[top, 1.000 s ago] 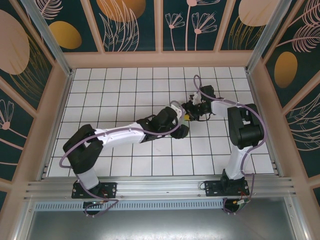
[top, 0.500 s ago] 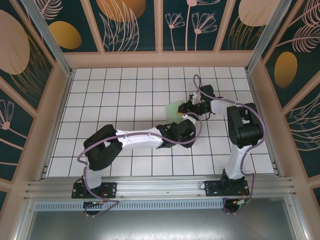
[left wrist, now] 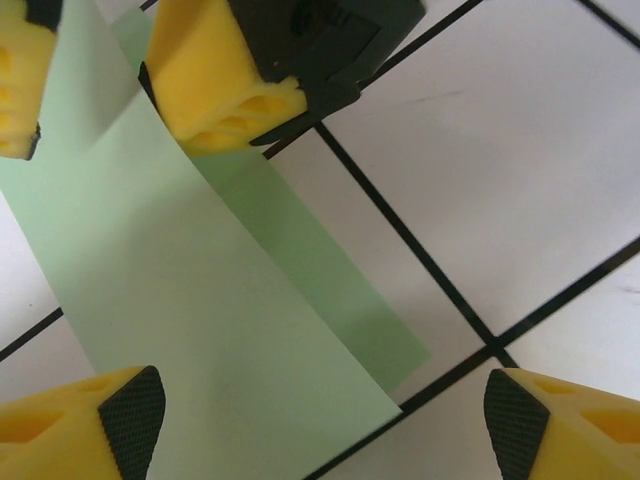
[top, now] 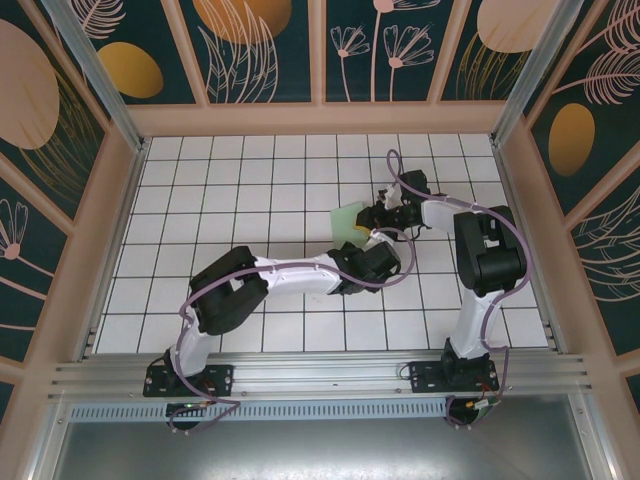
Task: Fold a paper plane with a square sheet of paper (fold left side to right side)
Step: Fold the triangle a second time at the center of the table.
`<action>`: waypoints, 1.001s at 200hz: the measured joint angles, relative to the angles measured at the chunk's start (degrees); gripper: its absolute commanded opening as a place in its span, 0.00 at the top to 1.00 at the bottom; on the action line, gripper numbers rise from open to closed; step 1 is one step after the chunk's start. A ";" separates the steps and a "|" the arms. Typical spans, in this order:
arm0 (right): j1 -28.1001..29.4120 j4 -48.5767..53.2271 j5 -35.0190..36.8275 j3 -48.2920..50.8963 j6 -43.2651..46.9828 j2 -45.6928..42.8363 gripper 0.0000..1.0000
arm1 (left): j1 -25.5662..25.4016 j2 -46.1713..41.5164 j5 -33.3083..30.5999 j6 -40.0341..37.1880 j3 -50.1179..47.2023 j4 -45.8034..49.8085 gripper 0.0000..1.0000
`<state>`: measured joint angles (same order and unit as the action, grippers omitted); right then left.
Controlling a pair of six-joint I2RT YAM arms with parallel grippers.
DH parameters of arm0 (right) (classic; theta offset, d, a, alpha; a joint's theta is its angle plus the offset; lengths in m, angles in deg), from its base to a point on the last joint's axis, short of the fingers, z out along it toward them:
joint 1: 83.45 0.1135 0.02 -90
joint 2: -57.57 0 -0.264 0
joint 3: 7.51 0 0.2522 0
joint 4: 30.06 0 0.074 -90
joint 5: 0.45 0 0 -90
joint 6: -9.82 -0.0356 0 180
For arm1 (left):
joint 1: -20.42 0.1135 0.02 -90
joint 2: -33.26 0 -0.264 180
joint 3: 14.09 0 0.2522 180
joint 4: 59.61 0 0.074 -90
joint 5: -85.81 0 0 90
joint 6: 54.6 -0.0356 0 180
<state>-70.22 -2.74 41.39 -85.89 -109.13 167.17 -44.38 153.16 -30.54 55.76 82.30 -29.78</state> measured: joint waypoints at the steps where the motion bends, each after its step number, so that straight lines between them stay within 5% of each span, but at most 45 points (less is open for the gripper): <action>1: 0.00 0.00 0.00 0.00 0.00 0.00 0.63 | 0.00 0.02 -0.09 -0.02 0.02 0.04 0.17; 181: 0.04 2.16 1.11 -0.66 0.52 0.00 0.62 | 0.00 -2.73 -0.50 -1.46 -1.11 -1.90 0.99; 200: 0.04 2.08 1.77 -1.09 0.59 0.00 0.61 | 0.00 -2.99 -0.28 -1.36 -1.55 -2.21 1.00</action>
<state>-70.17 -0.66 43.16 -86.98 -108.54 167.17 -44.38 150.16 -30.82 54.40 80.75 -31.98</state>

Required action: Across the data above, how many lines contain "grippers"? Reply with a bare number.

Task result: 2